Problem statement:
Everything in the listing below from the line containing "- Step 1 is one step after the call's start" through the line containing "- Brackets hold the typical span" must be repeated exactly; the remaining lines are not wanted.

Dataset section:
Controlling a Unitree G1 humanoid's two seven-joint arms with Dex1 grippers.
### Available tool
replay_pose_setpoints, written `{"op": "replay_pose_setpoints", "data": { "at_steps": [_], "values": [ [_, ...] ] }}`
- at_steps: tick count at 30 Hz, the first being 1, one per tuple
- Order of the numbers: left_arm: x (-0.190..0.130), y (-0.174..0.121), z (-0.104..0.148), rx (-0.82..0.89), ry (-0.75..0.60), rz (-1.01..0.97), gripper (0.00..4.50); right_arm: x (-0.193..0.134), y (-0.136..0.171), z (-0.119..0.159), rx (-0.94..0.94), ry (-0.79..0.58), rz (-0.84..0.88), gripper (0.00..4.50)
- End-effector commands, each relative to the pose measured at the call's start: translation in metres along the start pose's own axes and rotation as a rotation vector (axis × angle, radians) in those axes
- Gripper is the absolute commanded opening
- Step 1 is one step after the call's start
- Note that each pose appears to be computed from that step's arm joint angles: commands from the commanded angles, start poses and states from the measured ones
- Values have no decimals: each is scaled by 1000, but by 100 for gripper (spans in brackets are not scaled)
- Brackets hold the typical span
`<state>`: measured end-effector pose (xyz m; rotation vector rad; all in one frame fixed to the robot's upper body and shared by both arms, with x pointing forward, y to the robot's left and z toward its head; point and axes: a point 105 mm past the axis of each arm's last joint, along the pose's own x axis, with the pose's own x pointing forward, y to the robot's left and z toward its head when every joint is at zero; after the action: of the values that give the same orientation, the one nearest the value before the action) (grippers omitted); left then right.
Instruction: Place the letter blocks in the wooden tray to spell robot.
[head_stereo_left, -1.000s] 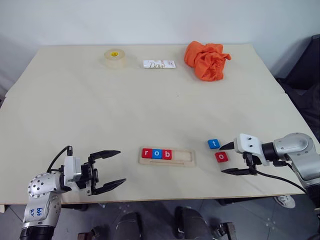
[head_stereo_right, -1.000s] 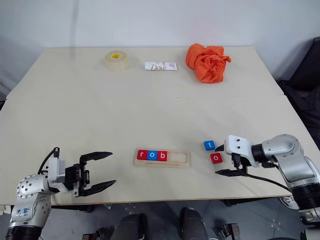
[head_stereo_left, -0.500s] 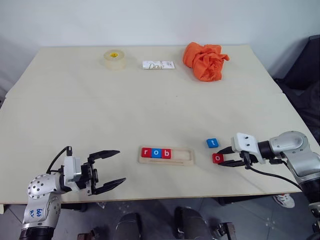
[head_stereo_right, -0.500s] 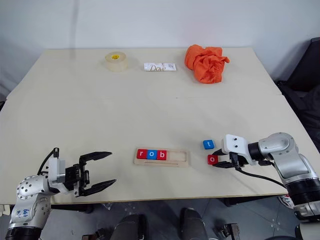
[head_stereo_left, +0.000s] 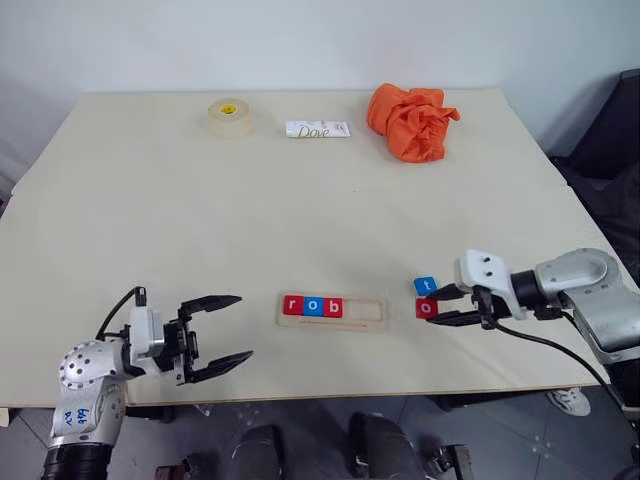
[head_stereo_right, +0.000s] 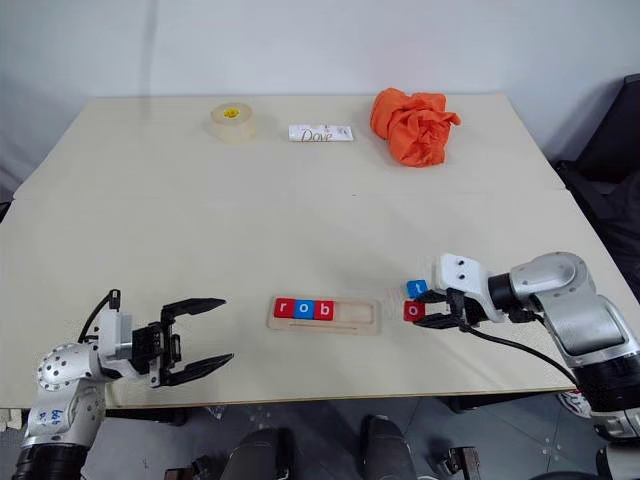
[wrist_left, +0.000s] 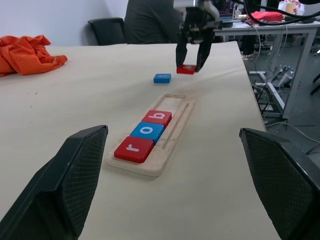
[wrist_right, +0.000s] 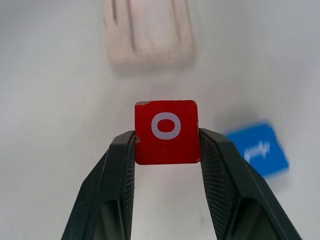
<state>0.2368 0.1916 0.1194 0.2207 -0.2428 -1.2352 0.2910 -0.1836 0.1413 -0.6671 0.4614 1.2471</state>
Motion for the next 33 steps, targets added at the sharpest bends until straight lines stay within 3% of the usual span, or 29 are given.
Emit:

Expected answer:
- Step 1 is one step after the call's start
- Note that each pose appears to be computed from that step's arm joint angles: commands from the commanded angles, start poses and states from the measured ones
- Values have no decimals: each is scaled by 1000, but by 100 for gripper (spans in brackets are not scaled)
- Brackets hold the typical span

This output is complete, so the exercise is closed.